La debilidad puede ser –aunque aún no es– fiscal. Incluso si Francisco de Narváez incumple su promesa de bajar a cero el IVA a los alimentos, eliminar las retenciones y destinar millones de pesos a la seguridad (es decir, llevar al presupuesto a una bancarrota), es posible que las presiones de gobernadores y opositores afecten la solidez fiscal del Estado nacional (antes de fin de año habrá que debatir el nuevo presupuesto, la renovación del impuesto al cheque y la emergencia económica). El sociólogo Marcos Novaro lo explicó bien esta semana: “Uno de los problemas serios, que habría que tratar de evitar, es que se reproduzca lo que le pasó a Menem en su segundo mandato, en el que también tuvo un auge federal con la derrota de 1997. En una palabra: hay peligro de pasar de la concentración del poder a la desconcentración caótica, y de que ese ciclo político desordenado se reproduzca en un ciclo fiscal de desequilibrio creciente”.
Finalmente, la debilidad es política. Las mejores movidas del kirchnerismo –el recambio de la Corte, la política de derechos humanos, la estatización de las AFJP– contaron con altos niveles de aprobación popular. Desde el domingo, el Gobierno debe enfrentar no sólo una vigorosa oposición de derecha sino –el otro gran dato de los comicios– una incipiente pero muy real oposición de izquierda, expresada en la notable elección de Pino Solanas en la Capital y la muy razonable performance de Martín Sabbatella en la provincia. Bien aprovechada, esta novedad podría contribuir a ampliar la base de sustentación oficial en un sentido transformador, sobre todo luego de que las elecciones demostraran que el respaldo del PJ y la CGT podrán ser necesarios pero ciertamente son insuficientes.

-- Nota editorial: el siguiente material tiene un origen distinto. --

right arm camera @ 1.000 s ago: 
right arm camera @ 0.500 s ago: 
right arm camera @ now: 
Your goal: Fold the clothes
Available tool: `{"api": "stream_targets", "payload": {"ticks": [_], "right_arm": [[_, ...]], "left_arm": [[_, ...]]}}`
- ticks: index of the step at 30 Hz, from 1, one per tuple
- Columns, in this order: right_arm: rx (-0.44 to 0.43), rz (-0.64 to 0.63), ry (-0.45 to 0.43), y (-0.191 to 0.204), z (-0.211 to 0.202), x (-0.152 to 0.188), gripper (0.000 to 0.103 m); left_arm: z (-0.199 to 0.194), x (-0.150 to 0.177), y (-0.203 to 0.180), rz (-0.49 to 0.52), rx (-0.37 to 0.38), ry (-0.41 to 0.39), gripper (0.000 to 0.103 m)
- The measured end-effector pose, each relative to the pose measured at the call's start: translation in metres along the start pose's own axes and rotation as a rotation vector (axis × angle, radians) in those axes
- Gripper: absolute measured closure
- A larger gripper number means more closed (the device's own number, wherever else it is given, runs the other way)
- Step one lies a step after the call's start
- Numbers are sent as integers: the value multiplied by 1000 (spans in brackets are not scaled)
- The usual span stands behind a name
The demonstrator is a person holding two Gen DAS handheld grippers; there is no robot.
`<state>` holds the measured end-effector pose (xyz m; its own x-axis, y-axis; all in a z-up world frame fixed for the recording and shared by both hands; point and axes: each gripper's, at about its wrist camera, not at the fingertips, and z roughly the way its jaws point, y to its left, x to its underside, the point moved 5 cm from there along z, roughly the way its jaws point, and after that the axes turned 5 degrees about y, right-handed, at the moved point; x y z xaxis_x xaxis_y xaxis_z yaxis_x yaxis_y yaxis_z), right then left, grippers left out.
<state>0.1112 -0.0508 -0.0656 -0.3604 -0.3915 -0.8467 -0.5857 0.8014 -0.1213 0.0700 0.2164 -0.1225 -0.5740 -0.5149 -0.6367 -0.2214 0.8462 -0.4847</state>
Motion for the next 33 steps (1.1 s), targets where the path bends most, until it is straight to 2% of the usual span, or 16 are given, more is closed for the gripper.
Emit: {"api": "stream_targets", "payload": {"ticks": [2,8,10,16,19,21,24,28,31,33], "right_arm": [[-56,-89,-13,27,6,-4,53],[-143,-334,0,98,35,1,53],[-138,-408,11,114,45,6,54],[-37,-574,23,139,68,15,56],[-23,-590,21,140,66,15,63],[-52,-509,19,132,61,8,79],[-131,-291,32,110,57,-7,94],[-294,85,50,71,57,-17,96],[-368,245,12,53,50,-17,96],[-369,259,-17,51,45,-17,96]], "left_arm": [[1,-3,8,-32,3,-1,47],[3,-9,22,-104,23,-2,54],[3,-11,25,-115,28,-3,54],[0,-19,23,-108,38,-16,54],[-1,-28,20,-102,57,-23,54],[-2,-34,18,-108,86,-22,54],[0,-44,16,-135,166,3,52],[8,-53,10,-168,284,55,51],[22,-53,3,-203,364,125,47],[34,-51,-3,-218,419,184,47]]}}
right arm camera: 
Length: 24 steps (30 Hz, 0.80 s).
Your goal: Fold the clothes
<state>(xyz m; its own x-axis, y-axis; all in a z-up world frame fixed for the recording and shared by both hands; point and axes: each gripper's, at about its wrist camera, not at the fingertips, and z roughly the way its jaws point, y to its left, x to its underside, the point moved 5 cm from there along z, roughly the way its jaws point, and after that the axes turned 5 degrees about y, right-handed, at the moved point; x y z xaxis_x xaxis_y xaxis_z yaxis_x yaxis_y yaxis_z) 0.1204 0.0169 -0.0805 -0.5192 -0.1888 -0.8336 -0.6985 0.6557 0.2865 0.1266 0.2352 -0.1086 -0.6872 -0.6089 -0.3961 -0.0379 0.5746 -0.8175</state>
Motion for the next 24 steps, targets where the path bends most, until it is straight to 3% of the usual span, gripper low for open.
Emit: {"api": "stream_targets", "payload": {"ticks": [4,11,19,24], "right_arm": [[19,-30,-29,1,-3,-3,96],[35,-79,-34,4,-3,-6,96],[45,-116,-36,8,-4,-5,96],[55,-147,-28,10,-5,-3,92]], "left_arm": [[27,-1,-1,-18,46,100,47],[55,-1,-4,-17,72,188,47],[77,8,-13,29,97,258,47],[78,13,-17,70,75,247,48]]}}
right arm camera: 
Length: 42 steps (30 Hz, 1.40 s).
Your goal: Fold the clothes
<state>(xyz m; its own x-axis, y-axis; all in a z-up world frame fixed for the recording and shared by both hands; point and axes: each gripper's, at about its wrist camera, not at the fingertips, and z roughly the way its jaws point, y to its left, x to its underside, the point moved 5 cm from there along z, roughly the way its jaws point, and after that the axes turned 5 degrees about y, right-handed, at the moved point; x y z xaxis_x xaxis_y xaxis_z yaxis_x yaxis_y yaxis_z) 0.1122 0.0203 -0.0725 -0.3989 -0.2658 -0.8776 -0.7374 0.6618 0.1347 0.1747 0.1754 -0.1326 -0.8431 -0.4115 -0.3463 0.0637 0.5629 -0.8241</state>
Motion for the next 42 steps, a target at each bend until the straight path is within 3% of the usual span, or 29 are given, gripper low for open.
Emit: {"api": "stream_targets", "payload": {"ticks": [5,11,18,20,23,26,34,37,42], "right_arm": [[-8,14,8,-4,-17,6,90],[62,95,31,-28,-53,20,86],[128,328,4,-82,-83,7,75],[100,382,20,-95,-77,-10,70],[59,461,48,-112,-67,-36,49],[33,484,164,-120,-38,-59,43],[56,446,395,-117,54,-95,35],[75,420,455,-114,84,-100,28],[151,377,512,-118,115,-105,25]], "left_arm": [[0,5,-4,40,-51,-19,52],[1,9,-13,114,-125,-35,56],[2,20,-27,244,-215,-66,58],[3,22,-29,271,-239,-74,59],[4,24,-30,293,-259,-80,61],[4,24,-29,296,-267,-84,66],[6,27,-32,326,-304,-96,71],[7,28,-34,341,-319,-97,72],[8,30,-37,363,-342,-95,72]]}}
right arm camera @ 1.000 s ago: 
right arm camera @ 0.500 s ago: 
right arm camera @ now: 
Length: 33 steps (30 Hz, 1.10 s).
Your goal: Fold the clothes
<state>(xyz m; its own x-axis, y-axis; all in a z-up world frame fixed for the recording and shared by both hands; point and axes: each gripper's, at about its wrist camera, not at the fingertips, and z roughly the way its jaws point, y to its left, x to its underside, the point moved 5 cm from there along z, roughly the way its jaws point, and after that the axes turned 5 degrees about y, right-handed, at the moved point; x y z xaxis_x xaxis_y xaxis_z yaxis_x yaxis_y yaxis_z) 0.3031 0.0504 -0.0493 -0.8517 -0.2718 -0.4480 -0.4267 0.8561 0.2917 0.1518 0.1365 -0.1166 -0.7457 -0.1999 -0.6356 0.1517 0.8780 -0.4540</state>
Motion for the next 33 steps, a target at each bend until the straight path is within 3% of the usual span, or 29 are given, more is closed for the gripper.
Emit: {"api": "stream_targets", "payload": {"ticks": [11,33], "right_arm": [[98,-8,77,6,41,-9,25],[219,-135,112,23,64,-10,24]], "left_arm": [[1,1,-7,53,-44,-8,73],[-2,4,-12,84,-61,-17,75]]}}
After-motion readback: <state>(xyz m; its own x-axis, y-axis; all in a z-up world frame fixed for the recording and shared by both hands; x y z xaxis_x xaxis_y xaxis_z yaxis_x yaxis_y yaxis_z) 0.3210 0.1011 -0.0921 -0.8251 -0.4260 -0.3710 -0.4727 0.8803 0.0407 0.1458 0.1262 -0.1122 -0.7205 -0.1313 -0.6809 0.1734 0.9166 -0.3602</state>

¿Será éste el camino elegido por el gobierno? Las señales son contradictorias. La renuncia de Kirchner a la presidencia del PJ parece indicarlo, pero la conferencia de prensa de Cristina el lunes posterior a los comicios fue en el sentido contrario: minimización de los resultados y la insistencia en destacar conquistas de este gobierno pero que, como sucede con los mejores logros sociales, la gente ya ha hecho suyas. La salida del cuestionado Ricardo Jaime era esperada, sólo que no vino acompañada de una explicación (¿Se fue por las causas judiciales, por la crisis del sistema de transporte, por la derrota en Córdoba?) ni de los motivos que llevaron a elegir a su sucesor.
Hay en todo esto un problema de tiempos. Los medios siempre querrán respuestas rápidas, más cuando huelen sangre, y presionarán por imponer su timing, que no siempre coincide con el de la política. La inmediatez a menudo conspira contra las mejores decisiones, y los gobernantes no tienen por qué ajustarse a los tiempos de los medios, aunque tampoco pueden ignorarlos. Tras una derrota como la del domingo, el Gobierno necesita unos días para digerir los resultados y elaborar una estrategia que indique claramente cuál es el rumbo, en qué sentido piensa ampliar su base política y sobre qué ecuación de gobernabilidad planea llevar adelante los difíciles dos años y medio que le aún quedan de mandato.